BWIs’ solutions reinforce problems with status quo rather than addressing them
The World Bank’s Evolution Roadmap envisages highly problematic, large-scale de-risking to mobilise development funding, and re-endorses the Bank’s Cascade approach, which enshrines a preference for private over public funding. It fails to acknowledge that the type of projects designed to attract profit-seeking private investors and generate quick returns are unlikely to match the public interest and national or local priorities, or support sustainable economic transformation (see Observer Summer 2023). The recent G20 New Delhi Leaders’ Declaration, issued after the 9-10 September leaders’ summit, endorsed the G20 Independent Review of Multilateral Development Banks’ (MDBs) Capital Adequacy Frameworks, which included proposals for balance sheet optimisation reforms to increase lending, facilitate the channelling of SDRs to MDBs, and explore the potential of hybrid capital. The declaration also stressed the “critical role” of the private sector in driving sustainable economic transformations and the need to “devise pipelines of investible projects in developing countries”, calling on MDBs to “leverage private capital through innovative financing models and new partnerships.” This included using public finance as “an important enabler of climate actions, such as leveraging much-needed private finance through blended financial instruments, mechanisms and risk-sharing facilities.” The June report of the G20 Independent Experts Group identified MDBs’ engagement with the private sector as “one of the greatest opportunities for transformation.”

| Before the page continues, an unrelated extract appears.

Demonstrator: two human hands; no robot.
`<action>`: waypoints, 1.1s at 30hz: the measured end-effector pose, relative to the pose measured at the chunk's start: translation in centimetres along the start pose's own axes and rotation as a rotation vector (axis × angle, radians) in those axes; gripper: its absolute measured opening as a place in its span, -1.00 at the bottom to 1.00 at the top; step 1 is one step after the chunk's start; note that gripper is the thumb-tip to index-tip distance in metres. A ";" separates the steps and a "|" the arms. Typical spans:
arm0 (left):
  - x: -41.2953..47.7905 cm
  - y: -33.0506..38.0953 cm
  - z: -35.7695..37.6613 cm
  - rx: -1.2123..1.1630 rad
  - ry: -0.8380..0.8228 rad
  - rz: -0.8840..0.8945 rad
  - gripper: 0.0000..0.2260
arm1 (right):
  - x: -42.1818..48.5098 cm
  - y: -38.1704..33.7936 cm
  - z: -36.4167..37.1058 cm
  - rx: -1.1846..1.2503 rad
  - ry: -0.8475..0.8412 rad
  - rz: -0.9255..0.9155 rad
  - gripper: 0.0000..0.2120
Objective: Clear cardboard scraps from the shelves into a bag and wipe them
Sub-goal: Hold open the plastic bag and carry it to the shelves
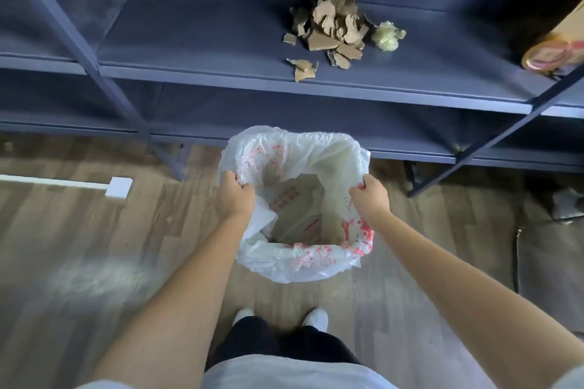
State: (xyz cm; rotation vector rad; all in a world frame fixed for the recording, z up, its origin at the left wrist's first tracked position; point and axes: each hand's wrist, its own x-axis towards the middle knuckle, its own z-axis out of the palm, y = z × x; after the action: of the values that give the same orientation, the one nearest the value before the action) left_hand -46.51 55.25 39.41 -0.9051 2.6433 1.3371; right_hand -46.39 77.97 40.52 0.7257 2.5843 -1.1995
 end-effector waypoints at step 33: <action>2.3 15.1 0.1 -0.348 0.524 -0.310 -0.79 | 18.2 -19.1 -6.8 -0.258 -0.457 -0.642 -0.70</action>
State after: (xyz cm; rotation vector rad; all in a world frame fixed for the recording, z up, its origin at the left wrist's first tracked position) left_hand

However, research from academics and leading think tanks suggests the notion that public sector investment can ‘crowd in’ large scale private development finance at the required volumes is unrealistic. Previous attempts to do so have fallen far short of the Bank’s ambitions. A 2020 report commissioned by the European Parliament concluded that private funds are insufficient to plug the funding gap to realise the SDGs. However, if Global North countries met their overseas development aid commitment of 0.7 per cent of GDP, formalised in a 1970 UN resolution, Oxfam estimates that would have contributed an additional $6.5 trillion by 2021. Global North commitments made in 2009 to mobilise $100 billion in additional funding a year by 2020 for developing countries’ climate change adaptation and mitigation efforts have also fallen short.

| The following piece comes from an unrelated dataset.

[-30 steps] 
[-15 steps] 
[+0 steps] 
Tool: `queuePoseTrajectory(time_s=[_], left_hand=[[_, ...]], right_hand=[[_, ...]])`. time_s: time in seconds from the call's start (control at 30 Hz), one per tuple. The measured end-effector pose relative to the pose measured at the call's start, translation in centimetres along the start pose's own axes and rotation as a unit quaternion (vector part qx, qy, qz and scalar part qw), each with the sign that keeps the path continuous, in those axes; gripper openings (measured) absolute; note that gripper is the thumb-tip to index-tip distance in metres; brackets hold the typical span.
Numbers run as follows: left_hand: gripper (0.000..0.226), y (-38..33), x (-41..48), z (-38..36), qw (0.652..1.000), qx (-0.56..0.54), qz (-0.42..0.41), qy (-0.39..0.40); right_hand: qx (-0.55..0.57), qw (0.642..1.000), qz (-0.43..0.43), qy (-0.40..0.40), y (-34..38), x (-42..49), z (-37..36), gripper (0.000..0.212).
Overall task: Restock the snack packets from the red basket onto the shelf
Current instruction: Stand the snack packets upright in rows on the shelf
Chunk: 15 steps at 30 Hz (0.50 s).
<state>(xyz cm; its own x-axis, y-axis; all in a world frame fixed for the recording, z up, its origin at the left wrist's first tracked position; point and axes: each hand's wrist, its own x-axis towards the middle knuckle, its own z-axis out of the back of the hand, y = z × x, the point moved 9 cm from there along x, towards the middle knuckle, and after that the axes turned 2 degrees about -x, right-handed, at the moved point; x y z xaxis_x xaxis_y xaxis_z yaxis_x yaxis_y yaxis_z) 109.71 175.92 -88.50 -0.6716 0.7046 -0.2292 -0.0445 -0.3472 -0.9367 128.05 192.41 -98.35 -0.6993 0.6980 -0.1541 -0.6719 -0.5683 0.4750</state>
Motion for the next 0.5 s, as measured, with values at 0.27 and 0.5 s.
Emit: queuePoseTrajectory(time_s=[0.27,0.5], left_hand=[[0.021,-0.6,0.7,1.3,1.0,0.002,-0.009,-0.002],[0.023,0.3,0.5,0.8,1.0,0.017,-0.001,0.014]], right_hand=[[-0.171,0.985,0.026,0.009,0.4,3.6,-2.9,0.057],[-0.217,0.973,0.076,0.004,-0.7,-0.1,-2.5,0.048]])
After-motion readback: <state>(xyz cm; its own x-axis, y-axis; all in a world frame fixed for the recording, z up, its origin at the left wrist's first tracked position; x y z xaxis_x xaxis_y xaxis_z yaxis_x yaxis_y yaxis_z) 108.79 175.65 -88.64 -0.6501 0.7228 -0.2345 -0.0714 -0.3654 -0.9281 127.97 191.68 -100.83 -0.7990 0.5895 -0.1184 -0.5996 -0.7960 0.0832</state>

Another strategy to mobilise resources that the IMF now endorses is strengthening domestic resource mobilisation, meaning taxation. Increasing tax revenue could allow states to fund at least part of their own development, provide universal social protection systems for their citizens and lessen their dependence on the whims of short-term highly mobile speculative capital (see Dispatch Annuals 2022). The IMF however favours regressive taxes, because they are allegedly less distortionary and easier to administer, but they fall more heavily on the poorest (see Observer Autumn 2023). A globally agreed standard of taxation within the UN, whose negotiation the UN General Assembly mandated in a historic 23 November 2022 resolution, would go a long way toward addressing the issue of unfair international taxation standards that cost Global South states hundreds of billions of dollars in tax avoidance every year (see Observer Spring 2023).
The world needs development finance that benefits the world’s poorest people and countries, not rich investors and the powerful countries that currently dominate the world economy. Whether BWIs reforms agreed in Marrakech will seek to address this imbalance in a meaningful sense is in real doubt.